Concept of fathers’ rights reshaping child-custody arrangements

On behalf of Stange Law Firm, PC posted in Fathers’ Rights on Thursday, June 19, 2014.

The rapid social and socio-economic changes that have taken place in America over the past few decades have resulted in developments in family law that would have seemed inconceivable only a few generations ago. The rise of no-fault divorce, the increasing acceptance of single-parent families and unmarried couples having children and, most recently, same-sex marriage are some examples.

In Missouri and elsewhere, the shift away from old traditions when it comes to families has until recently largely left one group behind: divorced fathers with children. Many divorce outcomes have remained consistent in the granting of child custody to the mother, relegating the father to visitation and child support obligations.

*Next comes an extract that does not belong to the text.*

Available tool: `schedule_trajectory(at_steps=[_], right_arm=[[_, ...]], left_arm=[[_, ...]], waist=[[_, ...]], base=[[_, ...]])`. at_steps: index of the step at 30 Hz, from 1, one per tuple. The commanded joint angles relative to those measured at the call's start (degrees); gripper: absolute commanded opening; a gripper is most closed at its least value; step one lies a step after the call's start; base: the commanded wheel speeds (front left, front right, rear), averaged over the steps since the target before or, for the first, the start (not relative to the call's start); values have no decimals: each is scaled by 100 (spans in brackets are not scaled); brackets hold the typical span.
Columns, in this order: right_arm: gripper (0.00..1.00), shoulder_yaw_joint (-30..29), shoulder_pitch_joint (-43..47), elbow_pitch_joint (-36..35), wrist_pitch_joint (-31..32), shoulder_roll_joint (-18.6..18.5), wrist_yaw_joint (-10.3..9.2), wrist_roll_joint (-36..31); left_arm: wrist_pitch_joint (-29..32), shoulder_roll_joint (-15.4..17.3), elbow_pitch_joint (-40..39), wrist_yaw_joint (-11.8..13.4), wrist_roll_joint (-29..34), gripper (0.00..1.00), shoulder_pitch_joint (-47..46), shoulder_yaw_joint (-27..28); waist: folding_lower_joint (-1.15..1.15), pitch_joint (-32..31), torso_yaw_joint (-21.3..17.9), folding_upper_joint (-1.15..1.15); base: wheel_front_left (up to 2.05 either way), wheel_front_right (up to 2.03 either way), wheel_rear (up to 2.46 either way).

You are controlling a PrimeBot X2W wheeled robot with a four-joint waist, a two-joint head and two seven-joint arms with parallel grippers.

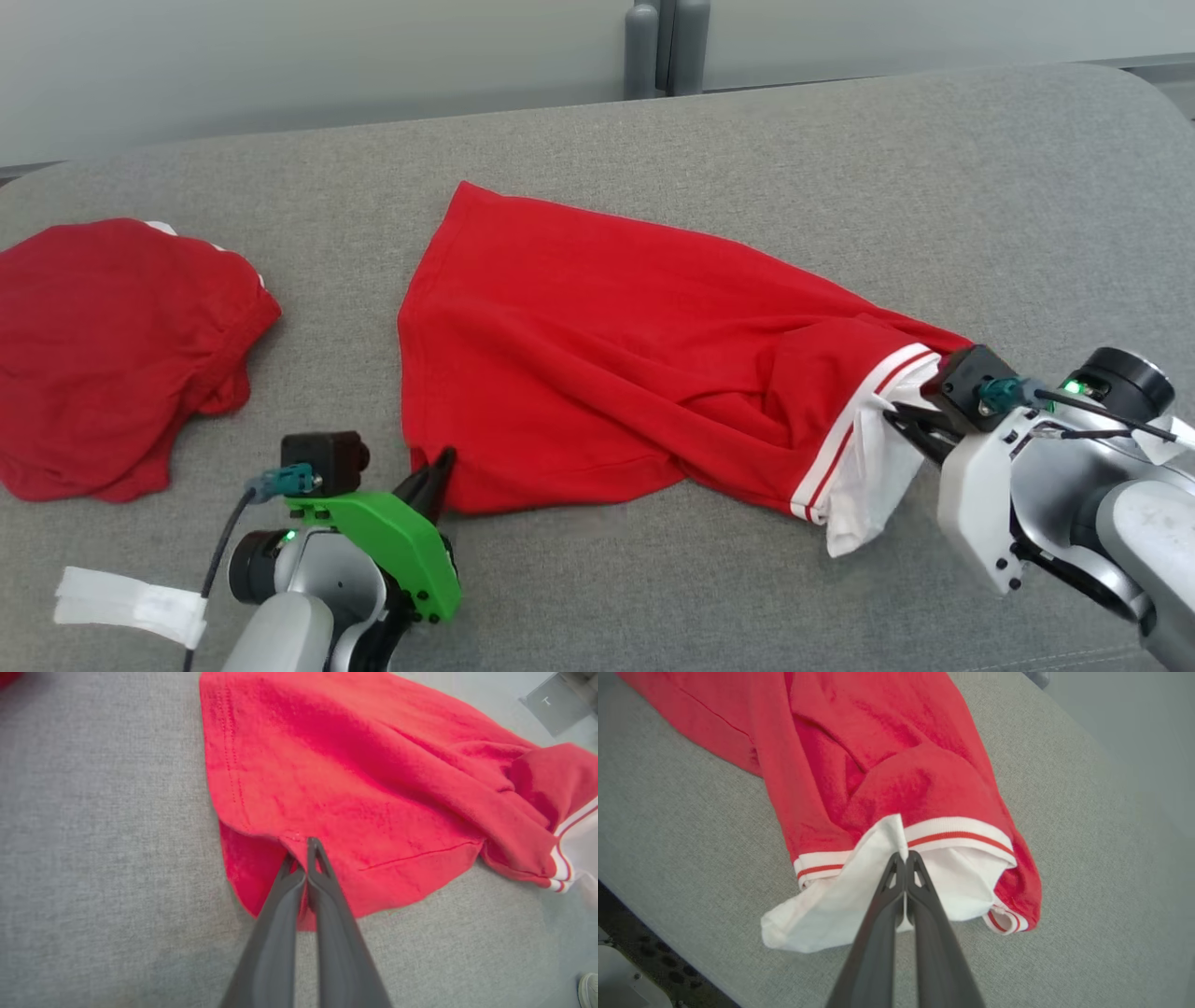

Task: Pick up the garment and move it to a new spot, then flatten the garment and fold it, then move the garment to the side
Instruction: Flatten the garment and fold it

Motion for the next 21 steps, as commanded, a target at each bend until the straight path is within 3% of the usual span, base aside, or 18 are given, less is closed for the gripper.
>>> schedule_trajectory(at_steps=[1,12,21], right_arm=[[0,-105,89,-34,-78,0,-5,45],[0,-1660,400,-688,-642,189,-5,-1],[0,-2870,553,-1337,-1136,600,-7,-92]], left_arm=[[-39,37,-110,-7,-84,0,-81,67],[39,260,-1928,189,-758,0,35,836],[435,654,-3076,421,-1163,0,-235,1481]], waist=[[0,-10,4,0],[0,10,-26,0],[0,27,-145,0]], base=[[0,0,0],[0,0,0],[0,0,0]])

Lately, however, this vestige of old family traditions has begun to give way to a new way of thinking: divorced fathers are demanding equal custody rights.

The manifestations of this shift can be seen mainly in two areas: state legislative efforts to make family laws more “gender-neutral,” in which Missouri is considered to be on the leading edge, and the rise of family law attorneys and law firms that cater to what has been described as a growing “fathers’ rights” movement.

The reasons underlying the new willingness of fathers to become more insistent on preserving their involvement with their children after a divorce are in large measure attributable to three developments:

  • A growing body of scientific data indicates that the best interest of the child is served by an active involvement of the father.
  • Anecdotal evidence suggests that many of today’s family law attorneys and judges grew up in families affected by divorce, and have from their own experience come to value a greater involvement of fathers with children.
  • Fathers have grown more willing to accept changes in the old notions of family and divorce to contemplate a re-examination of their own roles in a post-separation custodial arrangement.

Like society itself, the institutions of marriage and family are undergoing a change that can create opportunities for new ways of thinking about a father’s continuing role with his children after a marriage ends.